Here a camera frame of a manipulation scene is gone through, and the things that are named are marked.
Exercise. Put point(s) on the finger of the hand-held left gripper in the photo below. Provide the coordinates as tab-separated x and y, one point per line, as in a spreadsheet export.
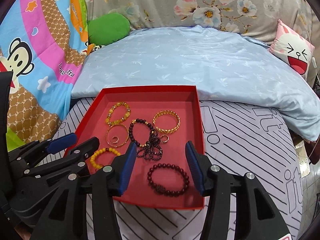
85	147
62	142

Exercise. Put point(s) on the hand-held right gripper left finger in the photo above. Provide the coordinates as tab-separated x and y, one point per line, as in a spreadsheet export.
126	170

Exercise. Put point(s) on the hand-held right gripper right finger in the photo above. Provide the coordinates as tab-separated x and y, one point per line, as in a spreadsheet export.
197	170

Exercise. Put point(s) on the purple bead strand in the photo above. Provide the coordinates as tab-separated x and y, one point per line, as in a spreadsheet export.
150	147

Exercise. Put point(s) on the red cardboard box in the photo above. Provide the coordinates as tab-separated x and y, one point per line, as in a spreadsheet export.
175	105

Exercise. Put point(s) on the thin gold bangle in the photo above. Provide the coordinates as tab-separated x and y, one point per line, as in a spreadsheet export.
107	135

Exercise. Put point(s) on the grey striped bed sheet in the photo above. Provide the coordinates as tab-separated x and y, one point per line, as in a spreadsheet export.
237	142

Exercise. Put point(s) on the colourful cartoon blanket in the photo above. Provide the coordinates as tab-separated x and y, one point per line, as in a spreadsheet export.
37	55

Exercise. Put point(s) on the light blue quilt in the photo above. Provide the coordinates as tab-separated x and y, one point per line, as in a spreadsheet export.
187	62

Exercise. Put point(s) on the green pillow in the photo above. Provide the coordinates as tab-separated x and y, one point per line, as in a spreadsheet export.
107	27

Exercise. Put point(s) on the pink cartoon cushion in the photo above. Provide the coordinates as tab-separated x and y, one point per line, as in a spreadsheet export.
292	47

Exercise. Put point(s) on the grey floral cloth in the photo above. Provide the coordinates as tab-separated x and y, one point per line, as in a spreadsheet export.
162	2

------------------------

→ YOUR TASK
The entries should be reproduced word for word, pictures omitted.

→ WRITTEN ANSWER
Here a camera frame of a manipulation scene is gone through, and the things that are named are marked.
Exercise. Put point(s) on the finger of the hand-held left gripper in the photo below. Provide the coordinates as tab-separated x and y, one point per line, as in a spreadsheet export.
85	147
62	142

Exercise. Put point(s) on the hand-held right gripper left finger in the photo above. Provide the coordinates as tab-separated x and y, one point per line, as in a spreadsheet export.
126	170

Exercise. Put point(s) on the hand-held right gripper right finger in the photo above. Provide the coordinates as tab-separated x and y, one point per line, as in a spreadsheet export.
197	170

Exercise. Put point(s) on the purple bead strand in the photo above. Provide the coordinates as tab-separated x and y, one point per line, as in a spreadsheet export.
150	147

Exercise. Put point(s) on the red cardboard box in the photo above. Provide the coordinates as tab-separated x and y, one point per line, as in a spreadsheet export.
175	105

Exercise. Put point(s) on the thin gold bangle in the photo above. Provide the coordinates as tab-separated x and y, one point per line, as in a spreadsheet export.
107	135

Exercise. Put point(s) on the grey striped bed sheet in the photo above. Provide the coordinates as tab-separated x and y, one point per line, as in a spreadsheet export.
237	142

Exercise. Put point(s) on the colourful cartoon blanket in the photo above. Provide the coordinates as tab-separated x and y, one point per line, as in a spreadsheet export.
37	55

Exercise. Put point(s) on the light blue quilt in the photo above. Provide the coordinates as tab-separated x and y, one point per line, as in a spreadsheet export.
187	62

Exercise. Put point(s) on the green pillow in the photo above. Provide the coordinates as tab-separated x and y, one point per line, as in a spreadsheet export.
107	27

Exercise. Put point(s) on the pink cartoon cushion in the photo above. Provide the coordinates as tab-separated x and y, one point per line, as in a spreadsheet export.
292	47

Exercise. Put point(s) on the grey floral cloth in the photo above. Provide the coordinates as tab-separated x and y, one point per line, as in a spreadsheet export.
162	2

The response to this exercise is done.